El mercado editorial, tan caprichoso, tan capcioso, barajó las cartas a su antojo. Paseo de los Tristes ganó el premio Juan Ramón Jiménez y, de resultas, se publicó inmediatamente, anticipándose a la salida de Troppo mare, que no llegaría a las librerías hasta 1984. De allí a poco, otra deflagración. Movido por "ese afán suyo de huir siempre de sí mismo -escribe García Jaramillo- y fundar territorios nuevos en vez de reforzar los ya conquistados", Egea abandona el terreno urbano y reconocible de Paseo de los tristes para adentrarse en el mundo líquido y sincopado de los sueños; tras de experiencia con el psicoanálisis, Egea se aventuró en las ciénagas del inconsciente.
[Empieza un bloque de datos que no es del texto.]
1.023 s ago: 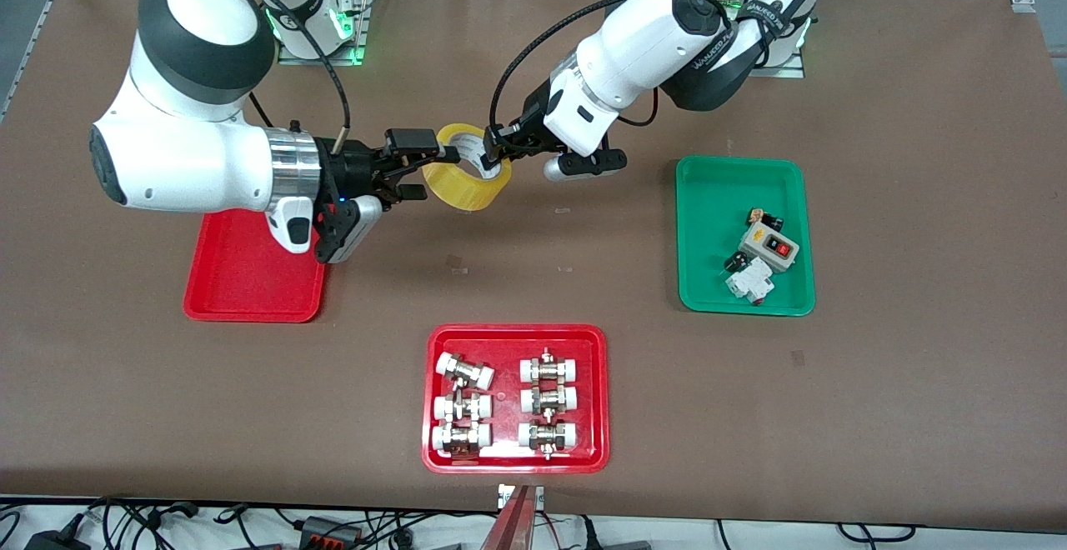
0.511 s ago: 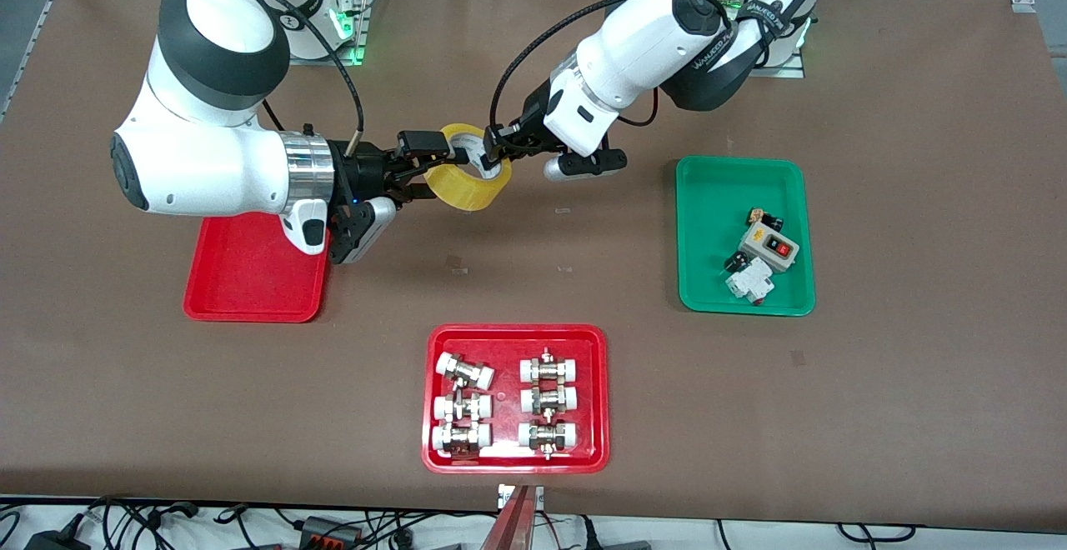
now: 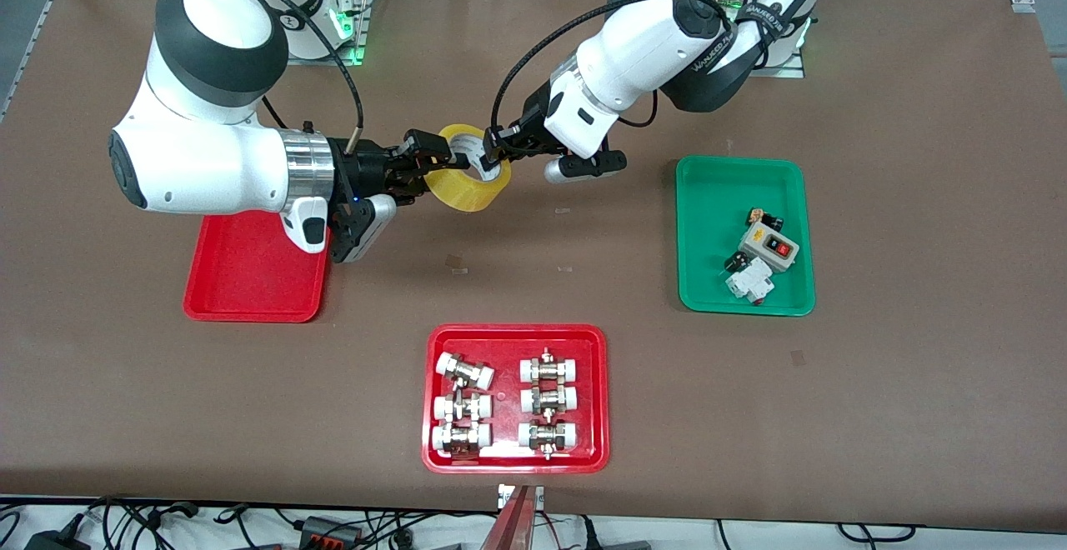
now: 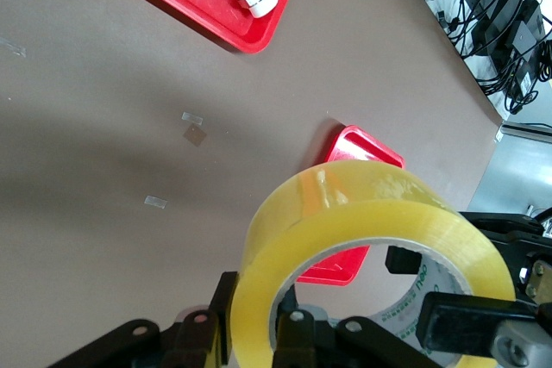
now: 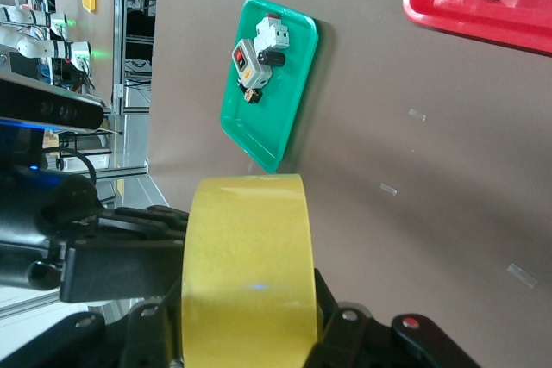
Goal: Left arm passes tape to right arm into tray
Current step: 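Carry the tape with the right gripper while the left gripper withdraws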
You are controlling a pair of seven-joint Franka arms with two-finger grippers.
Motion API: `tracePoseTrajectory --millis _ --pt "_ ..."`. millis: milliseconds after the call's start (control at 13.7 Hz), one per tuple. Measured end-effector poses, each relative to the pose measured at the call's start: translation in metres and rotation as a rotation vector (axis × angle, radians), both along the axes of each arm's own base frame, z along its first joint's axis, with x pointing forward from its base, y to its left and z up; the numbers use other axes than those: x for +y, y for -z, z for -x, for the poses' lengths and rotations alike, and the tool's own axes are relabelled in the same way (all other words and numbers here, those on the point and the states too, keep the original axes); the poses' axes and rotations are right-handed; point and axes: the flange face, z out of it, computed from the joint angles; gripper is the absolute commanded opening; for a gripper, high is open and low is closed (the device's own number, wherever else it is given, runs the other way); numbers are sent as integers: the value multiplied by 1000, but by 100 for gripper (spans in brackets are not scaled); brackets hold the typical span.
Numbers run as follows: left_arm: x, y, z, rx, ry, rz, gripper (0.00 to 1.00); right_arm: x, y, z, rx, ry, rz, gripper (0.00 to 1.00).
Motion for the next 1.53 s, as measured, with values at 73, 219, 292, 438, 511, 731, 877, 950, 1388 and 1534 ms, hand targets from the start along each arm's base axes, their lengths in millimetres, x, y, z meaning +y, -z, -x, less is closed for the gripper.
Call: tracePoseTrajectory --millis 73,219,292,438,511,731,877,950,1388,1534 --pt "0 0 0 0 0 0 43 0 0 0 0 0 0 36" --pt "0 -1 0 -3 -1 2 83 0 1 0 0 0 2 36" --pt "1 -3 -2 -6 -4 5 90 0 3 -1 3 1 3 36" --pt "2 -6 -4 -9 -7 8 100 0 7 -2 8 1 5 36" --pt "2 -6 -4 -10 -8 8 100 0 7 -2 9 2 6 36" --pt "23 -8 -12 15 16 -35 100 -3 8 -3 2 -1 8 36" --pt "70 -13 -29 50 68 -109 100 -10 11 -7 -22 -12 7 36" --pt "99 -20 -38 59 90 -142 100 -18 17 -12 -22 -6 11 36" --pt "259 -59 -62 38 181 -383 100 -125 69 -55 2 99 112 36" --pt "277 -64 -65 11 173 -458 100 -170 94 -61 48 145 142 36"
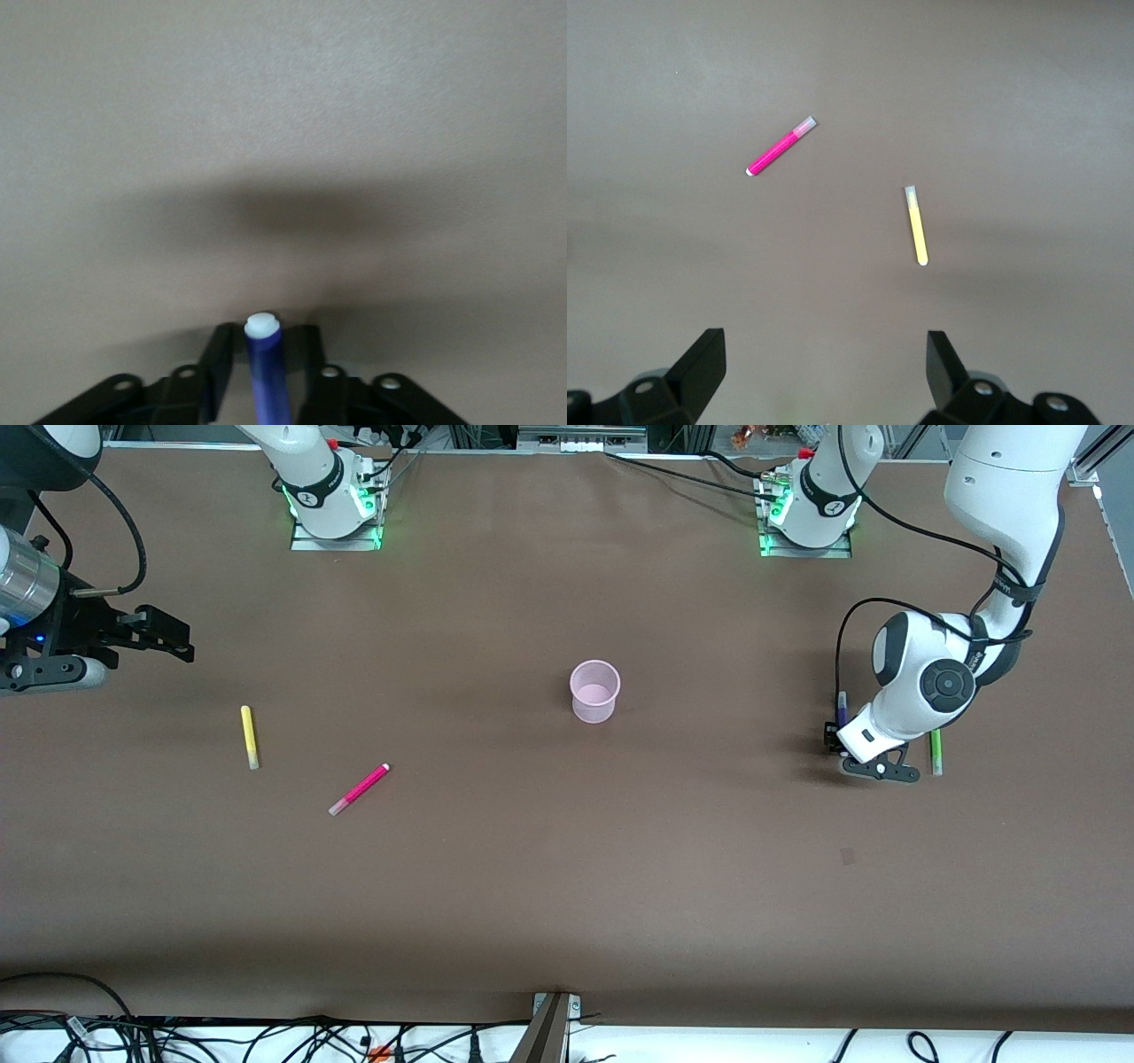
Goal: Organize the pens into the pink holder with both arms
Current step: 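Carry the blue marker with the left gripper over the pink holder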
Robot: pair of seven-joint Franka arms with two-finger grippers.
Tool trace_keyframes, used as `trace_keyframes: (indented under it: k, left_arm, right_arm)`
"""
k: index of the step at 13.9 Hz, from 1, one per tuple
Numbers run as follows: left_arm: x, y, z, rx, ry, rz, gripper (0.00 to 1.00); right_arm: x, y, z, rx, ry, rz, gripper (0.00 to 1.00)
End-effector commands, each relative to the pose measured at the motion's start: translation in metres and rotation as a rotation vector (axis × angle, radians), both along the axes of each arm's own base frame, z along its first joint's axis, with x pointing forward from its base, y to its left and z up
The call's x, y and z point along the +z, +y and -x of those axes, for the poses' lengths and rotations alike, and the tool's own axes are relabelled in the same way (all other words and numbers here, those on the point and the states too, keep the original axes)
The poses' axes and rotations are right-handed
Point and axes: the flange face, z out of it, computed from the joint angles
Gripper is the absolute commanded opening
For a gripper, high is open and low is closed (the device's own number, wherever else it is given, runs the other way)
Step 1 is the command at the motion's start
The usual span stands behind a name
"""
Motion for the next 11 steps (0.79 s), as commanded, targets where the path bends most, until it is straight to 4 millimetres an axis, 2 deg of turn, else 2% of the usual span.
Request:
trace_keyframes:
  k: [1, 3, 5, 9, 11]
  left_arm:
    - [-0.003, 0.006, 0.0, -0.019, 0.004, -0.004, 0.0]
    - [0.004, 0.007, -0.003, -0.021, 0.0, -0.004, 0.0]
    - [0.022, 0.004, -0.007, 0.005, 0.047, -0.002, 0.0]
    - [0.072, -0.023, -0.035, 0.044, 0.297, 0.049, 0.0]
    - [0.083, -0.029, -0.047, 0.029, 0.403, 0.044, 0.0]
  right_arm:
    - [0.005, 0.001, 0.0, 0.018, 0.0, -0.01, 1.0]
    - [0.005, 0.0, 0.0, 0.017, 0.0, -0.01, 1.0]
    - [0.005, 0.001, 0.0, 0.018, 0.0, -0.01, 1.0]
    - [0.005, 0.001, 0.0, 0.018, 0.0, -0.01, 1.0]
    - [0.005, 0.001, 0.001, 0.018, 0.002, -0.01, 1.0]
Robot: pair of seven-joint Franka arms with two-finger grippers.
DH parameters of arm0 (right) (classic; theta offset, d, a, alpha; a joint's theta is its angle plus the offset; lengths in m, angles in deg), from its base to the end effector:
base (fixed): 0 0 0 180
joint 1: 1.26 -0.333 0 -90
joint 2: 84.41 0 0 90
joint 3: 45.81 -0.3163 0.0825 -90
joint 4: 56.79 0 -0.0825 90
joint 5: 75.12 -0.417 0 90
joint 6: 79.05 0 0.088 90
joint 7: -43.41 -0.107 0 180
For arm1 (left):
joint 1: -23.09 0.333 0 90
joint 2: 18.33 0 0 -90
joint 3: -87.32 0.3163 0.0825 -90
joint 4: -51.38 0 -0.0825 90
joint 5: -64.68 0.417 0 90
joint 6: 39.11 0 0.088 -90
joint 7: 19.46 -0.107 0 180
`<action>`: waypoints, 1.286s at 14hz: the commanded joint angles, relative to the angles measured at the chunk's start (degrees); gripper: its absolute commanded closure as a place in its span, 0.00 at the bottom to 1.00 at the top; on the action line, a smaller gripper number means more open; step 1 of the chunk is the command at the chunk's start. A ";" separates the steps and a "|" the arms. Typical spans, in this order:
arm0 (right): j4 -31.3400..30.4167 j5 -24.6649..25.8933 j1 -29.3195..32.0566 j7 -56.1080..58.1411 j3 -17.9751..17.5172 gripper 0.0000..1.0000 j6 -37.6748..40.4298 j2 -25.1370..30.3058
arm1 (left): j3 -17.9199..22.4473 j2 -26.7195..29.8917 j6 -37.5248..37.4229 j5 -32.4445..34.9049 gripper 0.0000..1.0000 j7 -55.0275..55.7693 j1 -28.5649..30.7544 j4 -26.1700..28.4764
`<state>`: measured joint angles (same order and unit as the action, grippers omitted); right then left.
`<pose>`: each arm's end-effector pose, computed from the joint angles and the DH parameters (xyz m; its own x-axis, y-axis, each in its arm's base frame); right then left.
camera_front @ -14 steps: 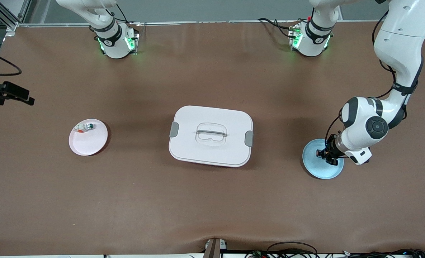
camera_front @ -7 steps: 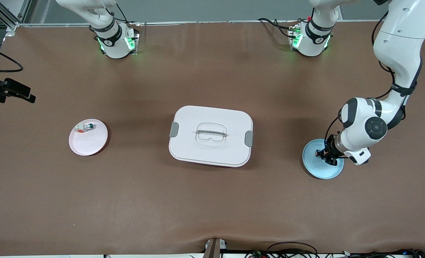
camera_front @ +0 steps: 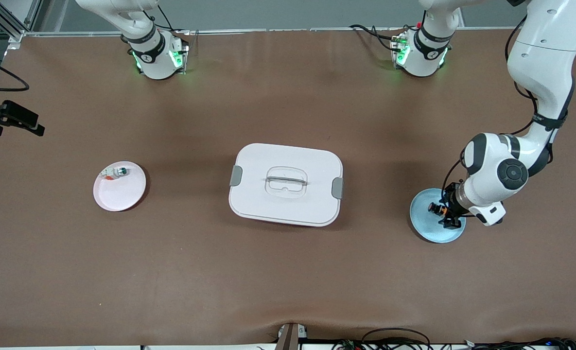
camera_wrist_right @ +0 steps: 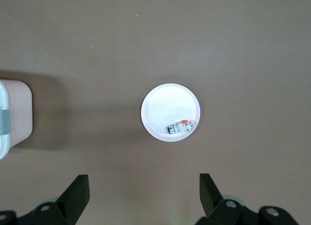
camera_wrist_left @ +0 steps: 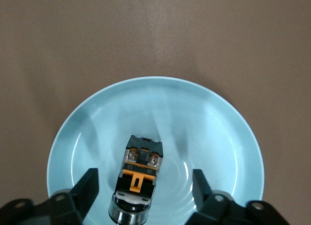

Raro de luna, como indica su título, es una obra rara y sonámbula (o lunática), una obra oscura y obscura, difícil y exigente, un cuello de botella en el que es tan fácil entrar como difícil salir. ¿Qué vendría después? El poeta había ido rompiendo amarras con todo, quedándose a la deriva, pero el disparo final, aquel día a finales de julio de 1999, pilló por sorpresa a cuantos lo conocían. Javier Egea no llegaría jamás -y aquí parafraseo un hermoso verso suyo- donde había soñado.

Durante un tiempo, la sospecha de que no se le había hecho justicia en vida alumbró el temor de que tampoco se le haría después de muerto. Por suerte, nos equivocamos. Y a ello ha contribuido no poco este revelador estudio, un complemento perfecto a la reciente edición de las Obras completas de Javier Egea (Bartleby), que quizás deberían haber llegado antes, aunque nunca es tarde si la dicha es buena. La edición del segundo volumen de esta opera omnia, el dedicado a la poesía dispersa e inédita, correrá precisamente a cargo de Jairo García Jaramillo, una firma que es garantía de un trabajo bien hecho.